■ **DATASET EXTRACT**
=== Section Start ===

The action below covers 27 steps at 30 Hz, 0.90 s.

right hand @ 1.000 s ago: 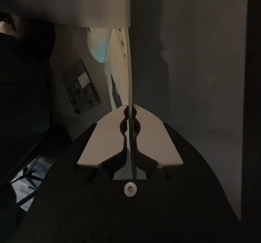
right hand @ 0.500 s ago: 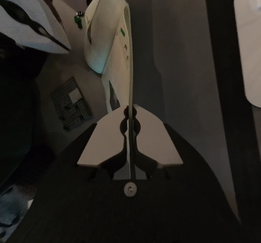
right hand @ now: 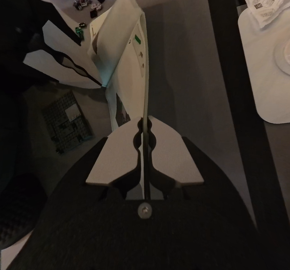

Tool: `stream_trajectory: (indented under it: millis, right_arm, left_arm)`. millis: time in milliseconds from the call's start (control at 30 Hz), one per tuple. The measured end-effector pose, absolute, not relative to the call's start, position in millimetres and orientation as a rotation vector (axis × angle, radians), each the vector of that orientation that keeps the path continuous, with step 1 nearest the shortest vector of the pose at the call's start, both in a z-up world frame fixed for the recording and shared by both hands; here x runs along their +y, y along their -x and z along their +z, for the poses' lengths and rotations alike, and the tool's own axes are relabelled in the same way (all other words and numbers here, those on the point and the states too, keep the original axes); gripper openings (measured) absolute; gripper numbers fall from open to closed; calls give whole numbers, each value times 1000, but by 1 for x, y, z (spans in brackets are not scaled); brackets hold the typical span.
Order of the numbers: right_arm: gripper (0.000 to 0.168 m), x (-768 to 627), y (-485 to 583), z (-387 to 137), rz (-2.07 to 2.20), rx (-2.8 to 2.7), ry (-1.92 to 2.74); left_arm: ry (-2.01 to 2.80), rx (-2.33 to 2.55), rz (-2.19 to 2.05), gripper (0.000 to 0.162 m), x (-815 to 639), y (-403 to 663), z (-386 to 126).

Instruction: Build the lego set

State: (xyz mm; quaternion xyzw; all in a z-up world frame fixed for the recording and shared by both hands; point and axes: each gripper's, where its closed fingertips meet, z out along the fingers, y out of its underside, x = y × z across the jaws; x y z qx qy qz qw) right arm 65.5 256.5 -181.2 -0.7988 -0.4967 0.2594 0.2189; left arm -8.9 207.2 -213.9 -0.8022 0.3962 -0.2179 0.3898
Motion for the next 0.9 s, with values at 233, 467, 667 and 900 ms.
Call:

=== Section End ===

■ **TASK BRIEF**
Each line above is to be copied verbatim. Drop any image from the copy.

■ **COMPLETED EXERCISE**
The action below covers 27 steps at 30 Hz, 0.90 s.

right hand @ 1.000 s ago: 
right hand @ 0.500 s ago: 
right hand @ now: 

Tool: `stream_trajectory: (indented under it: millis, right_arm, left_arm)`. millis: time in milliseconds from the call's start (control at 30 Hz), one per tuple. The measured end-effector pose, absolute, not relative to the call's start, position in millimetres and orientation as a rotation vector (axis × angle, radians), each the vector of that orientation that keeps the path continuous, with step 1 nearest the shortest vector of the pose at the call's start, both in a z-up world frame fixed for the recording and shared by both hands; here x runs along their +y, y along their -x and z along their +z, for the poses' lengths and rotations alike, and the tool's own axes are relabelled in the same way (all other words and numbers here, those on the point and the states too, keep the original axes); gripper openings (measured) absolute; gripper numbers fall from open to closed; calls give whole numbers, each value times 1000, but by 1 for x, y, z (spans in brackets are not scaled); brackets hold the typical span.
Order of the numbers: right_arm: gripper (0.000 to 0.168 m), x (-768 to 627), y (-485 to 583), z (-387 to 137), rz (-2.07 to 2.20), rx (-2.8 to 2.7), ry (-1.92 to 2.74); left_arm: ry (-2.01 to 2.80), rx (-2.33 to 2.55), rz (-2.19 to 2.05), gripper (0.000 to 0.162 m), x (-815 to 639), y (-403 to 663), z (-386 to 126).

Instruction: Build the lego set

State: (xyz mm; quaternion xyzw; all in a z-up world frame fixed for the recording and shared by both hands; point and axes: each gripper's, where its closed fingertips meet, z out along the fingers, y out of its underside, x = y × z across the jaws; x y z qx qy qz qw) right arm 65.5 256.5 -181.2 -0.7988 -0.4967 0.2594 0.2189; left arm -8.9 207.2 -213.9 -0.8022 0.3962 -0.2179 0.3898
Motion for the next 0.9 s, with values at 233, 467, 667 and 900 ms.
Call:

The answer has been fully stated.